#### Requirement:
List each line of the data that holds the string "ceiling", please.

#### Supplied records:
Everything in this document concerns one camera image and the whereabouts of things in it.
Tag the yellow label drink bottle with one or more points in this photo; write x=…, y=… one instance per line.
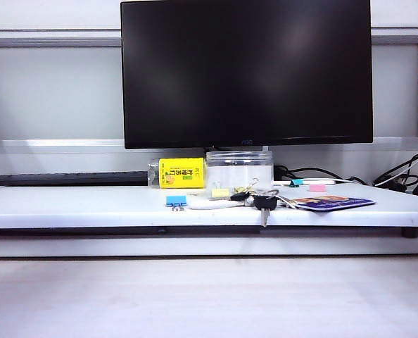
x=182, y=172

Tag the clear plastic jar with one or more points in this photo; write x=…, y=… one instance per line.
x=237, y=169

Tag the blue binder clip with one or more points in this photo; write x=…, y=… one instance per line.
x=176, y=200

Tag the silver key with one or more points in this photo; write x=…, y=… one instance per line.
x=285, y=202

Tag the teal binder clip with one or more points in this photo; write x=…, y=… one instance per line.
x=296, y=182

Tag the black AOC monitor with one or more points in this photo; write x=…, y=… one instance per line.
x=230, y=70

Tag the pink binder clip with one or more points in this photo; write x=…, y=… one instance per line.
x=317, y=187

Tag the white desk riser board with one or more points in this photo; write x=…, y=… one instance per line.
x=89, y=204

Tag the purple orange card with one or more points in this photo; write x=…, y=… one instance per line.
x=335, y=203

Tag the black keyboard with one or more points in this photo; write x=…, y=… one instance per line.
x=64, y=177

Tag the black riser foot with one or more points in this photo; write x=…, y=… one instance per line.
x=409, y=232

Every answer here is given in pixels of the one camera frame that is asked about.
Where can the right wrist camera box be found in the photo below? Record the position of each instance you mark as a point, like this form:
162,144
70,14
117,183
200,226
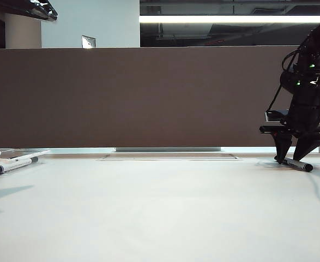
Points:
275,116

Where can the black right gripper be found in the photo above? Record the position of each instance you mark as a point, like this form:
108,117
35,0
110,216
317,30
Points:
305,112

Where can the brown desk divider panel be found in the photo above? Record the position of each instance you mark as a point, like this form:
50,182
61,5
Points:
148,95

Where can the clear plastic packaging box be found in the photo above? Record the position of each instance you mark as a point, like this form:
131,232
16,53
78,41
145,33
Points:
12,154

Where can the beige round column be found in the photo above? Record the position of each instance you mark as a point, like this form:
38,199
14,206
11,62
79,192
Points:
23,32

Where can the silver wall plate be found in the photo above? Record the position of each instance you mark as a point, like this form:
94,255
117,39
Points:
88,42

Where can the black capped white marker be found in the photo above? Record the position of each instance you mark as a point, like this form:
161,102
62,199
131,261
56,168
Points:
302,165

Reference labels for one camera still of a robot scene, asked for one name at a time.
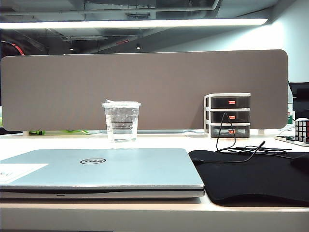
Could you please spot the clear plastic cup with lid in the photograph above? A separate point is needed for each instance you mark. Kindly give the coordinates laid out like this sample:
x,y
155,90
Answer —
x,y
122,120

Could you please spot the black flat object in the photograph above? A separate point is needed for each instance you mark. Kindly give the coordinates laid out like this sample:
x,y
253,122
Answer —
x,y
9,131

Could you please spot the silver Dell laptop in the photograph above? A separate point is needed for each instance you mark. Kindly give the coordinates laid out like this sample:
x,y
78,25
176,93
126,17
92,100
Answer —
x,y
125,174

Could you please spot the green object behind divider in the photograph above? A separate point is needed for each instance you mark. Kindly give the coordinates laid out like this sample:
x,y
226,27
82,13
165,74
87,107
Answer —
x,y
38,132

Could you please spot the white sticker on laptop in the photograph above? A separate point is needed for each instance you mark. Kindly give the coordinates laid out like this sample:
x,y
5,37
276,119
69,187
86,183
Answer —
x,y
19,171

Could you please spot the black mouse pad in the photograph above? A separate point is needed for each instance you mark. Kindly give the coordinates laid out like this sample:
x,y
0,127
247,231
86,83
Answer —
x,y
253,181

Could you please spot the small hanging ceiling lamp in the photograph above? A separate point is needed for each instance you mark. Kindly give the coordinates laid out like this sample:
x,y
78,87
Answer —
x,y
138,46

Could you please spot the black monitor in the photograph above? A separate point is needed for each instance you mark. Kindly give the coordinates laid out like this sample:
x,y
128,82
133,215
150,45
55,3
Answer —
x,y
301,96

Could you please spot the long ceiling light strip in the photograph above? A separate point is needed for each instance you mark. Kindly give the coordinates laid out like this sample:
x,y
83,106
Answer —
x,y
120,23

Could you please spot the clear bottle with green label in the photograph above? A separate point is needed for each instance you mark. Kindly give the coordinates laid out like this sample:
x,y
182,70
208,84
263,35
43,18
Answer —
x,y
290,118

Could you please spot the white three-drawer desk organizer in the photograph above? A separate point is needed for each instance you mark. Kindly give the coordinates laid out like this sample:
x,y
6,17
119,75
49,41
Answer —
x,y
207,113

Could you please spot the Rubik's cube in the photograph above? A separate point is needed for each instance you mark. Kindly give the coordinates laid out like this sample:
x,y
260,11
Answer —
x,y
303,130

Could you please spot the brown fabric desk divider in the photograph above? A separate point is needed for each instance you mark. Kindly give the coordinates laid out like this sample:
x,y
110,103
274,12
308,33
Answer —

#### Finished exercise:
Could you please spot the small hanging ceiling lamp in the photograph above? A separate point is needed for each instance you mark. Kindly give the coordinates laid out like this sample:
Could you please spot the long ceiling light strip in the photograph above? A separate point is needed for each instance you mark. Kindly give the coordinates laid out like this sample:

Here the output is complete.